La seconda: la separazione riguarda un allontanamento (più o meno grave) fra voi due, non fra voi e i vostri figli, comunicate quindi che voi ci sarete sempre e che l'affetto sarà quello di sempre. Aggiungete anche che fra voi genitori sarete  amici. Se la parola "amici" vi procura l'ulcera baserà dire che i genitori saranno sempre loro vicini e si sentiranno, fra loro, sempre, per le "cose" dei figli ( c'è qualche eccezione, ne ho incontrate, ma sono poche e legate a casi talmente particolari che non ha senso parlarne qui).

Tutto il resto varierà a seconda del rapporto fra voi, del carattere e della sensibilità delle vostre creature. Ma c'è un "dopo" che va previsto e al quale occorre prepararsi. Spesso, troppo spesso, la mamma, che è quella alla quale vengono generalmente affidati i figli, deve diventare e diventa l'unica fonte di regole e di veti. Il papà, col fatto che se ne sta a casa sua o in macchina e che non è presente per l'educazione dei figli, può sembrare da tollerante/buono a, addirittura, vittima (con qualche ragione se è costretto a dormire in macchina). Conseguenza facilmente intuibile: la mamma la pagherà.
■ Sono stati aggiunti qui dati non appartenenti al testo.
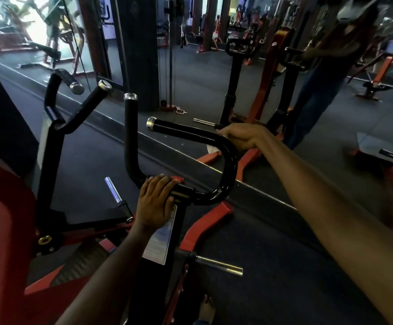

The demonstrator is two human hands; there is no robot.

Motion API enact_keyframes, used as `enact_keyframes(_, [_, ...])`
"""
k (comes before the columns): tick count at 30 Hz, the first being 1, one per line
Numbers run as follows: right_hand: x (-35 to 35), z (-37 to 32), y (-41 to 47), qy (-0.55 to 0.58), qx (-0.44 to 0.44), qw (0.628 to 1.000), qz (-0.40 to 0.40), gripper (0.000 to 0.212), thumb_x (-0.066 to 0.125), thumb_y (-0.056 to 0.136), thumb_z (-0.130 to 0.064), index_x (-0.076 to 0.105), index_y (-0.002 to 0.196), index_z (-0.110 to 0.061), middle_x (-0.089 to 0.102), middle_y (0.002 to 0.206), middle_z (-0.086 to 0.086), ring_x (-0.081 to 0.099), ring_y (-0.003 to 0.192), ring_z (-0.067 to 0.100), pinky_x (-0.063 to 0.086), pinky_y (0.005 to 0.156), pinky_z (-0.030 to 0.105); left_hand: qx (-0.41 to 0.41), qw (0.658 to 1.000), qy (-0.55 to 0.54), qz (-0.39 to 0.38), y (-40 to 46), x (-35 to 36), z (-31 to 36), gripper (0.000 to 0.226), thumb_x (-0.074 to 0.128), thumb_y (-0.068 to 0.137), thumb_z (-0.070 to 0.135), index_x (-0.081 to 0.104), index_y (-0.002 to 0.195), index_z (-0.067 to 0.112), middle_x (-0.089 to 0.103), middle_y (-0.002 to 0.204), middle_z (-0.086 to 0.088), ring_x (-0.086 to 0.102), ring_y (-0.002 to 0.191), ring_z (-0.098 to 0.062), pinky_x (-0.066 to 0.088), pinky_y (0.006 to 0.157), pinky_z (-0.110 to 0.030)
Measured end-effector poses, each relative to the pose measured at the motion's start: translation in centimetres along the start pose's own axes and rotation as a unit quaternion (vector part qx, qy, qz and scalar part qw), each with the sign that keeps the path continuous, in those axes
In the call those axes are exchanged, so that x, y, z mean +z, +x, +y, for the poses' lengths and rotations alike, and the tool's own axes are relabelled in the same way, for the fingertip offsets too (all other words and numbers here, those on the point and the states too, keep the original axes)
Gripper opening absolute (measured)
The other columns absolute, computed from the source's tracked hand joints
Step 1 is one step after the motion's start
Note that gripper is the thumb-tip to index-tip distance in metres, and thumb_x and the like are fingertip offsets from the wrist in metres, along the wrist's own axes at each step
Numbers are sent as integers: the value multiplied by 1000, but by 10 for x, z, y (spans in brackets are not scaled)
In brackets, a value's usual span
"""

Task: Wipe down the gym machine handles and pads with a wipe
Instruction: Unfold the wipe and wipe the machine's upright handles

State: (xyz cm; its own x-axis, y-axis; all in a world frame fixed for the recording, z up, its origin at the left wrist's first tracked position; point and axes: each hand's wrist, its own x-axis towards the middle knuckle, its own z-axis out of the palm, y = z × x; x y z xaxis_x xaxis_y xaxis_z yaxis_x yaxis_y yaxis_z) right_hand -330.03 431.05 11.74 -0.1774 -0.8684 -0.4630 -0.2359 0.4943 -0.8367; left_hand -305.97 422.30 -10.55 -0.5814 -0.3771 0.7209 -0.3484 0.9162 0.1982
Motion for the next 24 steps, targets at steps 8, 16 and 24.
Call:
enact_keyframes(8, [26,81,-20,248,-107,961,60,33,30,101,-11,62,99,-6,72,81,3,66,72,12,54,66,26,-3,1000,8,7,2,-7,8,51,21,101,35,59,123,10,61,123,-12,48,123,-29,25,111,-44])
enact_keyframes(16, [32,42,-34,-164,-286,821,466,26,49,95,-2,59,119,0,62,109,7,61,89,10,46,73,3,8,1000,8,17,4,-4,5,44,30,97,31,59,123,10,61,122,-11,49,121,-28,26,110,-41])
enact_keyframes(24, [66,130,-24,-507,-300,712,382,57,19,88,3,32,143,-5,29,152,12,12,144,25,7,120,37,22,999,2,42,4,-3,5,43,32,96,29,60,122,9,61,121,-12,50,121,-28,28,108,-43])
Spesso incontro situazioni simili e mi indigno quando mi si racconta che se la mamma, in difficoltà, chiede aiuto al padre per l'educazione dei figli, questi, che se ne sta lontano (e a volte con una compagna) risponde "Non sai gestirli!".

Un promemoria per le mamme in queste condizioni. Non mollate sulla regola all'inizio di queste righe: non parlate mai male del padre. I figli crescono e verrà l'età nella quale ricorderanno ciò che hanno visto nella loro infanzia. È allora che l'aver tenuto duro si rivelerà un investimento.